Vous avez reçu le visite du cardinal Czerny et le pape a suivi Valencia de très près ces derniers mois.
-Pour les prêtres et pour le diocèse, ces gestes ont été très proches, très consolants. Le pape a été très proche, depuis le premier message enregistré qu'il m'a envoyé par l'intermédiaire du président de la Conférence épiscopale espagnole, jusqu'à un appel téléphonique personnel, deux allusions à l'Angélus et deux allusions à l'Angélus. un moment de prière devant une image de la Vierge de los Desamparados, que nous lui avons offerte il y a six mois, lors d'une visite du Conseil de l'Archiconfraternité de la Vierge.
Des milliers de personnes se sont retrouvées sans rien du jour au lendemain. Nous nous plaignons parfois de la difficulté de prêcher dans un milieu aisé qui a tout, mais qu'en est-il de la prédication pour ceux qui ont tout perdu ? Est-ce plus facile ou l'inverse ?
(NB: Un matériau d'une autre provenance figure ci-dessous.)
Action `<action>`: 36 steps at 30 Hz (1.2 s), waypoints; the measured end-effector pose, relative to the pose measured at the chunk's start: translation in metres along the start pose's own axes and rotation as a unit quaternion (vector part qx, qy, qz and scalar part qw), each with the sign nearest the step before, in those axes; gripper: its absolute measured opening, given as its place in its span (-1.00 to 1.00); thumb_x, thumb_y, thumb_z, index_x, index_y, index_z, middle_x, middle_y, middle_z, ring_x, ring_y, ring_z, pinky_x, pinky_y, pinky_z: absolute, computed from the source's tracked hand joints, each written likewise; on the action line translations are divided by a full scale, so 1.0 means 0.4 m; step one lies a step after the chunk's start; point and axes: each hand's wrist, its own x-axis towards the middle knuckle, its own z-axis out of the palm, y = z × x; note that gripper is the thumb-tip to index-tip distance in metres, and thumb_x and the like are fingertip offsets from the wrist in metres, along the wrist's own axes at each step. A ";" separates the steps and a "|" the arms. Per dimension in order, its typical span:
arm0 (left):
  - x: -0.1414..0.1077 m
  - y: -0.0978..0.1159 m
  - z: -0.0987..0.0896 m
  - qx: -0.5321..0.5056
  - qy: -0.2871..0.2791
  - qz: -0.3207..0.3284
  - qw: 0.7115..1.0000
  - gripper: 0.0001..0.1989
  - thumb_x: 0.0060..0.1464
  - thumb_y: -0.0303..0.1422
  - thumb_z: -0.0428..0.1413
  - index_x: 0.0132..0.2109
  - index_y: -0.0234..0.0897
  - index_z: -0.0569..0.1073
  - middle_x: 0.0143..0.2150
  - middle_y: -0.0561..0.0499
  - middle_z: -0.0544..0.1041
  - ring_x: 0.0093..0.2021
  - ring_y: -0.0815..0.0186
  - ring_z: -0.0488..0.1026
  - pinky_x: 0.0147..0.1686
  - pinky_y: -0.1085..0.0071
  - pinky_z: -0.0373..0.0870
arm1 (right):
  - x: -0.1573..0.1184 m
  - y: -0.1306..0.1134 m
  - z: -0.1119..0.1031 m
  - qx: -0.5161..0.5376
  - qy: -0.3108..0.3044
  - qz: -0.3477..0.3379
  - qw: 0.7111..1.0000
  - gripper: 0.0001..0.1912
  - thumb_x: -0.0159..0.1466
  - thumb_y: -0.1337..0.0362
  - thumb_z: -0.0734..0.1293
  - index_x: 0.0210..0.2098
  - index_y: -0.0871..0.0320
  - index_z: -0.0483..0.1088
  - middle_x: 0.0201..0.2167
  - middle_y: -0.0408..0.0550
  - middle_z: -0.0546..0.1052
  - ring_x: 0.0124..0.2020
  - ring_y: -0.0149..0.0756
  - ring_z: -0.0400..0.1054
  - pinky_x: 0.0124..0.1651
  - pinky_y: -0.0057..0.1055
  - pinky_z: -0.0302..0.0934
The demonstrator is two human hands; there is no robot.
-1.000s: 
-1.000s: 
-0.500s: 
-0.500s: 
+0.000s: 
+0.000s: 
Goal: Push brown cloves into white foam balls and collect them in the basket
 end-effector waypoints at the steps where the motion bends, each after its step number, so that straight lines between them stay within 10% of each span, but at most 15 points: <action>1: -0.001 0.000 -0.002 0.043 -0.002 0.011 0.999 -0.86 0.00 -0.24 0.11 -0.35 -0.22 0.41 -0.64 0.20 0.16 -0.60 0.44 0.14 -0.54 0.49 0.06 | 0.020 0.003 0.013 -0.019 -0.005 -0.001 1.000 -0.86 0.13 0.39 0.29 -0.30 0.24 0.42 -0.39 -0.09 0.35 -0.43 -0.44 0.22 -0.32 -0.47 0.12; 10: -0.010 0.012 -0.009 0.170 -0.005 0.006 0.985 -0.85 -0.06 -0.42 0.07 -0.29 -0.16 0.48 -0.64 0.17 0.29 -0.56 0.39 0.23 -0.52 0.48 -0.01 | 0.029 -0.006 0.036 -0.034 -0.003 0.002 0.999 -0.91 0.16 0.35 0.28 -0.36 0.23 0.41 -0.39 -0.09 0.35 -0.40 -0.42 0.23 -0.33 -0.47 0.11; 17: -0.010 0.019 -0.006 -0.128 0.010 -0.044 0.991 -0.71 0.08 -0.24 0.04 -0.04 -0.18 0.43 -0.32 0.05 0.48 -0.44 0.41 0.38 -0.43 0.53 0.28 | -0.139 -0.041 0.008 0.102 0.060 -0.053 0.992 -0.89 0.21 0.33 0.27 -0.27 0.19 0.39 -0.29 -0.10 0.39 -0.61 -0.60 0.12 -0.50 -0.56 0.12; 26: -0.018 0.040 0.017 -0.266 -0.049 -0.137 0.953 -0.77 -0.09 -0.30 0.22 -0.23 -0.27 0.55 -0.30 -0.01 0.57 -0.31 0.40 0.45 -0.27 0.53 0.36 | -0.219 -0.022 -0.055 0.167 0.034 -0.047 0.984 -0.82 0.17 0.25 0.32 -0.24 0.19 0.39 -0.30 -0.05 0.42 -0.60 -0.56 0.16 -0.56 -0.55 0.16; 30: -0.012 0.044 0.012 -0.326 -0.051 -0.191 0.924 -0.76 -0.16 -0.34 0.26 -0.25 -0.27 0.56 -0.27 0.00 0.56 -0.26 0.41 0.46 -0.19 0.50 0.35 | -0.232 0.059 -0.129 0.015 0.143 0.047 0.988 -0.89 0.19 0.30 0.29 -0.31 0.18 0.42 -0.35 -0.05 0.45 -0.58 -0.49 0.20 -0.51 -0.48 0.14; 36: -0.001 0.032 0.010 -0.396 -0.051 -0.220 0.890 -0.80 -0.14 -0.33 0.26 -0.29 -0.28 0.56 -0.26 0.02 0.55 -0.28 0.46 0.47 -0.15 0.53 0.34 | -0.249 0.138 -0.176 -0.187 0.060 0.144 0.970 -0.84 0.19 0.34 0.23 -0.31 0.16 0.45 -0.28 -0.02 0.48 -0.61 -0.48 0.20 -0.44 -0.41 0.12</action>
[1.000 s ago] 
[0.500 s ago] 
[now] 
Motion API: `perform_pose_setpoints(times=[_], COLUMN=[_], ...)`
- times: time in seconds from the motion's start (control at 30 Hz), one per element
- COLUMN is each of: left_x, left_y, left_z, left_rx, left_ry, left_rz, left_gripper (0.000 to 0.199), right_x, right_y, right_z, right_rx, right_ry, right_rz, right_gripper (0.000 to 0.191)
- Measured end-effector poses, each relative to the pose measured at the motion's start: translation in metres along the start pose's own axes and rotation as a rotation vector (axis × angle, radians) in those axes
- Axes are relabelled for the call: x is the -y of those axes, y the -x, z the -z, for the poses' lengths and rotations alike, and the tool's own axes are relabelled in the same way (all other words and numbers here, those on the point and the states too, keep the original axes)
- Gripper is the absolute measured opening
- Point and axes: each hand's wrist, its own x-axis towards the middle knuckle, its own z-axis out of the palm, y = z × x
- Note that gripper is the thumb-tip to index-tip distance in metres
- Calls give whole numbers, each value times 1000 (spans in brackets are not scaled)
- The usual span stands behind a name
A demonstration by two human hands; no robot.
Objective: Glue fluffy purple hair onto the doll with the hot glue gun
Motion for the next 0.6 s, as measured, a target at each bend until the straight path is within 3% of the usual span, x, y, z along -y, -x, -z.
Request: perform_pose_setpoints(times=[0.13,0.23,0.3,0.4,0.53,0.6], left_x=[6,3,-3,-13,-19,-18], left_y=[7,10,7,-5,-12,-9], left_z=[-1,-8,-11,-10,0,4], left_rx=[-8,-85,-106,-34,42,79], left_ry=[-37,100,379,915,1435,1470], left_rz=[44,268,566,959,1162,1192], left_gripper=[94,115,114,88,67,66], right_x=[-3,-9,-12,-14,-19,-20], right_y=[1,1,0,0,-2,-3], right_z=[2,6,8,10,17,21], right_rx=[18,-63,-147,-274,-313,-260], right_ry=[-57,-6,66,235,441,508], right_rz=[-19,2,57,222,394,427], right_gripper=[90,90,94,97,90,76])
Je ne sais pas, honnêtement, parce que la personne qui a souffert a ses propres questions de foi à ce moment-là. Ce qui est clair, c'est que parfois, comme le dit l'Évangile à propos de Zachée, nous nous croyons riches et nous sommes pauvres. Et ce n'est que lorsque nous réalisons notre pauvreté que nous pouvons trouver la vraie joie dans le Christ. Nous nous croyons riches, mais nous sommes pauvres. Et Zachée savait qu'il était pauvre, parce qu'il lui manquait la chose la plus importante, qui n'était pas l'argent, mais la rencontre avec le Seigneur.
Nous ne pouvons pas terminer sans parler de la Virgen de los Desamparados, une invocation si chère à Valence et qui prend aujourd'hui tout son sens. Que demande-t-on à la Vierge ?
Je demande que les habitants de Valence retrouvent l'espoir que beaucoup ont peut-être perdu. Qu'ils fassent l'expérience de la consolation de Dieu dans leur cœur et qu'ils sachent toujours que, même lorsqu'ils sont sans défense, ils ont une main secourable à leurs côtés, parce que les œuvres de miséricorde sont des œuvres d'espérance. C'est ce que je demande à la Vierge en ce moment.